3. D'autre part, aux termes de l'article 578 du code civil : " L'usufruit est le droit de jouir des choses dont un autre a la propriété, comme le propriétaire lui-même, mais à la charge d'en conserver la substance. ". Aux termes de l'article 582 de ce code : " L'usufruitier a le droit de jouir de toute espèce de fruits, soit naturels, soit industriels, soit civils, que peut produire l'objet dont il a l'usufruit. ". Aux termes de l'article 598 du même code : " Il jouit aussi, de la même manière que le propriétaire, des mines et carrières qui sont en exploitation à l'ouverture de l'usufruit (...) ". Aux termes de l'article 712 de ce code : " La propriété s'acquiert aussi par accession ou incorporation, et par prescription. ".

4. En premier lieu, l'existence d'une société de fait pour l'exploitation d'une entreprise résulte tant des apports faits à cette entreprise par deux ou plusieurs personnes, que de la participation de celles-ci à la direction et au contrôle de l'affaire, ainsi qu'aux bénéfices et aux pertes.

5. Par une convention du 12 mars 1998, le requérant, ses deux frères et leur mère ont décidé, d'un commun accord, de maintenir l'ensemble des terrains exploitables en carrière sous un seul contrat de fortage dont le bénéficiaire demeurerait la SARL C... Père et fils, de mettre en commun leurs droits et de diviser le revenu par parts égales.
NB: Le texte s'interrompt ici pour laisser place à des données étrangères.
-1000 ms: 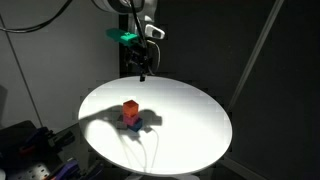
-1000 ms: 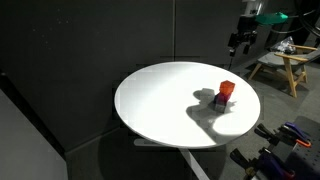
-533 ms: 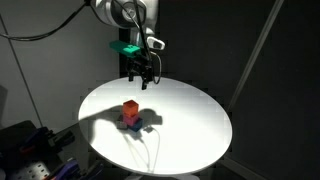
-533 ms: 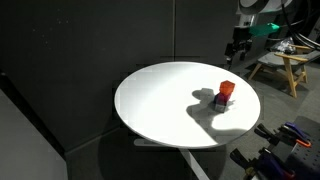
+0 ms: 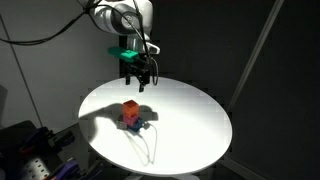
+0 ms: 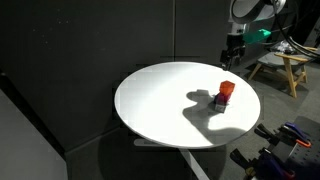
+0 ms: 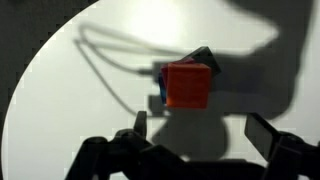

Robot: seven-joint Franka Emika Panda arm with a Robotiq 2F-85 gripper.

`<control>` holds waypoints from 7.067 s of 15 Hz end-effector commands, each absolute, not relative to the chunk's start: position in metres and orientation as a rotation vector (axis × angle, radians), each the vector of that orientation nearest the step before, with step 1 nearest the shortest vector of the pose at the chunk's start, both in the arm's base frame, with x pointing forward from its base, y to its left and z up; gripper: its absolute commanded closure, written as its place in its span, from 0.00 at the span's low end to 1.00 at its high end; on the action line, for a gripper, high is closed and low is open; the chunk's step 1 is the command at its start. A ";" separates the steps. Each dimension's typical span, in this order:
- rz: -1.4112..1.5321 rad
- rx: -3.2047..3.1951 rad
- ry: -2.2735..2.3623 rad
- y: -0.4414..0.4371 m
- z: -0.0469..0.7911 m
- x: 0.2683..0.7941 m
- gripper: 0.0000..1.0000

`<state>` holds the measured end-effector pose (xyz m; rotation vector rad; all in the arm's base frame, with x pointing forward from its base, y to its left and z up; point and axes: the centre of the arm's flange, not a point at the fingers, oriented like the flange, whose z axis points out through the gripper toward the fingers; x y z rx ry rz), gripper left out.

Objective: Put the orange block on the table

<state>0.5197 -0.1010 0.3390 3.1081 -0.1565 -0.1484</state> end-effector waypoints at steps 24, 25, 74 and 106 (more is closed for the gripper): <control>-0.231 3.018 -0.308 -0.094 0.258 0.521 0.00; -0.235 3.017 -0.312 -0.095 0.256 0.523 0.00; -0.203 2.918 -0.659 -0.223 0.303 0.546 0.72; -0.249 2.907 -0.852 -0.236 0.213 0.532 0.72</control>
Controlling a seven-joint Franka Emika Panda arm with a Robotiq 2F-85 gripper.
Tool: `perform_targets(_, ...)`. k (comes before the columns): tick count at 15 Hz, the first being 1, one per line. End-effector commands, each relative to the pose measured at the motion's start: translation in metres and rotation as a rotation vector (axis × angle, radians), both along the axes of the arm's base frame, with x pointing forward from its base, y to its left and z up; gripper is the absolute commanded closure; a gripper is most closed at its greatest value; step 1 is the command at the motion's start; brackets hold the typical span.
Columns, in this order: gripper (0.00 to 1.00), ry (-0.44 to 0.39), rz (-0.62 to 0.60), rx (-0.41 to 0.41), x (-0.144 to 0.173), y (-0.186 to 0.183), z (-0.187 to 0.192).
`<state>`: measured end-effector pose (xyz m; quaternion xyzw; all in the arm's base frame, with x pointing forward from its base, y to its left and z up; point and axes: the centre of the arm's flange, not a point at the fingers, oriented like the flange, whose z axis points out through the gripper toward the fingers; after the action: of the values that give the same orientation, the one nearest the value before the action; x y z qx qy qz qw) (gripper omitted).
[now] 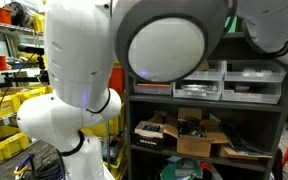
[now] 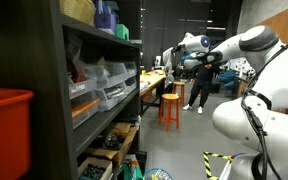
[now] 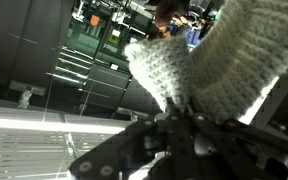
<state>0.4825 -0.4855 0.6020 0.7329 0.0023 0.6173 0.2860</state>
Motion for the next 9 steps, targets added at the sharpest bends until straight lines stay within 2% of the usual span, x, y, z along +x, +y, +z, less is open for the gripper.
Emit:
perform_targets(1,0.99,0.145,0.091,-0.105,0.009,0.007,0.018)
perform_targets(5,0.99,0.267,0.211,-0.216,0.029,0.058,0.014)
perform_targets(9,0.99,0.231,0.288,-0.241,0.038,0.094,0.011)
Si M. C... soutient avoir, par cette convention, apporté les parcelles dont il était propriétaire à une société de fait constituée entre les parties signataires, il ne résulte ni des stipulations de cette convention, qui a pour seul objet de répartir les revenus de fortage provenant de la société, ni de l'instruction que M. C... et les autres signataires ont pris part à la direction et au contrôle de l'affaire. Par suite, si M. C... entend soutenir que l'existence d'une société de fait serait de nature à faire obstacle à l'imposition des revenus de fortage dans la catégorie des bénéfices non commerciaux, ce moyen ne peut, en tout état de cause, qu'être écarté.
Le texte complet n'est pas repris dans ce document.